Book Read Free

Hour of the Hunter: With Bonus Material: A Novel of Suspense

Page 39

by J. A. Jance


  Putting down the phone, he turned back toward her with his face contorted by anger or grief, Louella couldn’t tell which. She wondered who had been on the phone. From his look, the news must have been as bad or worse than what was going on beyond the swinging door of her husband’s room.

  “Brandon,” she said, reaching out to him. “What’s wrong?”

  He pushed her hand aside and shook his head. “Nothing,” he said irritably. “It’s work.”

  “Don’t lie to me,” Louella flared. “It isn’t nothing. It must be important. I can see it in your face.”

  To her dismay, Brandon exploded in anger. “You’re right. It is important. Terribly important, but what the hell am I supposed to do? I can’t be in two goddamned places at once!”

  With her child of a husband far beyond help, Louella searched her heart for strength enough to once more be a mother to her child. “It’s all right, Brandon,” she said, giving his shoulder a reassuring pat. “You do what you have to. Your father and I will stay right here. We’ll be fine until you get back.”

  As Davy’s hands came free, Rita’s heart overflowed with thanks to Understanding Woman for giving her granddaughter the owij, for teaching Dancing Quail to be an expert with it. There was no tool Rita knew better, nothing she had held in her hands longer.

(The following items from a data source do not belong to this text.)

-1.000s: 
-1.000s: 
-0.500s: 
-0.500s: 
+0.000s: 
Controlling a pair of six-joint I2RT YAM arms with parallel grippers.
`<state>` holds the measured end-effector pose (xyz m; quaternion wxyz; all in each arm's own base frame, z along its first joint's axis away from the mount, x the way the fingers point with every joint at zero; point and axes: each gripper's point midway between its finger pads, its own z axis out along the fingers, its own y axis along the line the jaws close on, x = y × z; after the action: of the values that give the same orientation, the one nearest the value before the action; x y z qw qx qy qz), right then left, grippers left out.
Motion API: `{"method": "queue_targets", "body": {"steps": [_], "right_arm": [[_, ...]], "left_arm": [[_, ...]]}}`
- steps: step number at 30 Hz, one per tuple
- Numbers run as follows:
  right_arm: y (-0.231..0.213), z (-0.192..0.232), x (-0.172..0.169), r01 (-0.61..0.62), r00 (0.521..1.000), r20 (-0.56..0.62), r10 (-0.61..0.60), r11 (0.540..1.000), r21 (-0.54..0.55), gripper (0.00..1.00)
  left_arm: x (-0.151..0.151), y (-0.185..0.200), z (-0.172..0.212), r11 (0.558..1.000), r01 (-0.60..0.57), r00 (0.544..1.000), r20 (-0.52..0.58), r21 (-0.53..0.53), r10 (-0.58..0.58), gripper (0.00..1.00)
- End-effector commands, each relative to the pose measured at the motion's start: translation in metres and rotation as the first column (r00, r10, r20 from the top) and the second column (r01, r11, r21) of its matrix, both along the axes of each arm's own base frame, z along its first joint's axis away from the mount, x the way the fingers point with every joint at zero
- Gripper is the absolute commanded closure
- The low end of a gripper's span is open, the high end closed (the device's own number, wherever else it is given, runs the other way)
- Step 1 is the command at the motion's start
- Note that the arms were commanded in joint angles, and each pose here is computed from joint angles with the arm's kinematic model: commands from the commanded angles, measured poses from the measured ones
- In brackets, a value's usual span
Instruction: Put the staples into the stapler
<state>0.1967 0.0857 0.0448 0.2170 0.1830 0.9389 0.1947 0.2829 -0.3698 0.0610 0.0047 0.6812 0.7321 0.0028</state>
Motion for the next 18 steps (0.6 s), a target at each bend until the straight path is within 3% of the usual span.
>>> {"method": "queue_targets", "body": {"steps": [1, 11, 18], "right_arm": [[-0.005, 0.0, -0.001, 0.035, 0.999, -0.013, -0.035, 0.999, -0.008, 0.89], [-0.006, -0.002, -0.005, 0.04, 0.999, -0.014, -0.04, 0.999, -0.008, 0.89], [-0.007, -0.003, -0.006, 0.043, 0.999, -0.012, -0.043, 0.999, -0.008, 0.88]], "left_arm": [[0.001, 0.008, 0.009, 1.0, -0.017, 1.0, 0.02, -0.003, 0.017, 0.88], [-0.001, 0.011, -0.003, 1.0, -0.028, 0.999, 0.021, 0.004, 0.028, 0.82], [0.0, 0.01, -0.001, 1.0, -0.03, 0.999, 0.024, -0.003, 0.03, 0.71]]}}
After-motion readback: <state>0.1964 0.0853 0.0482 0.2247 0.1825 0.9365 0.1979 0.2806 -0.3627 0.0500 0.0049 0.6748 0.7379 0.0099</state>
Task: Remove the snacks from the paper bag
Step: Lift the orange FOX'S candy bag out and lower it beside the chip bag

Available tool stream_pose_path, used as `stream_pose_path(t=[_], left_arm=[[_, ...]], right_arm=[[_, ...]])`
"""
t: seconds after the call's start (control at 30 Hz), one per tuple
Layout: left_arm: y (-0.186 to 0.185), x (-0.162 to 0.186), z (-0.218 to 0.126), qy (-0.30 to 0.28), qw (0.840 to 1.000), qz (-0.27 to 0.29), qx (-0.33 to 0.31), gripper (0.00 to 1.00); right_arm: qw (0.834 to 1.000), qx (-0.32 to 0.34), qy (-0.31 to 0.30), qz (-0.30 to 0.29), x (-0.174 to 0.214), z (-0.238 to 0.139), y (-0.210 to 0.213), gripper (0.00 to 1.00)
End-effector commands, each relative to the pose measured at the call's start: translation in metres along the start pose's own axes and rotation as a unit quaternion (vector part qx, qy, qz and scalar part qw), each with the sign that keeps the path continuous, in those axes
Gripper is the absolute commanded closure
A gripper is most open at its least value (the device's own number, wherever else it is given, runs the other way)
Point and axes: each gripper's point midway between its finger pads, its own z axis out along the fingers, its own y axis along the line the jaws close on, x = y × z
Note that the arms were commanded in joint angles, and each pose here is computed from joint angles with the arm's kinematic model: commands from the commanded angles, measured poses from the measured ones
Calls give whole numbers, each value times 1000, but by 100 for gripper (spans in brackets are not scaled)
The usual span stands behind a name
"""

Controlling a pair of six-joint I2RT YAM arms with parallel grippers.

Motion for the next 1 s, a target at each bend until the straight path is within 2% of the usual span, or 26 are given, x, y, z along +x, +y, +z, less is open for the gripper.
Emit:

  At once she reached down and went to work on the twine binding Davy’s feet. It was important that he be totally free and capable of running, even if her own knots were still securely tied.

  Breathing shallowly, the priest lay still, while no sounds at all came from the rest of the house. The ominous silence filled the old woman with misgiving. She knew some of what had been done to Gina, and she hated to think what that ho’ok, that monster, might be doing to Diana. Whatever it was, at least Davy wouldn’t see, not if he followed her directions and did as he’d been told.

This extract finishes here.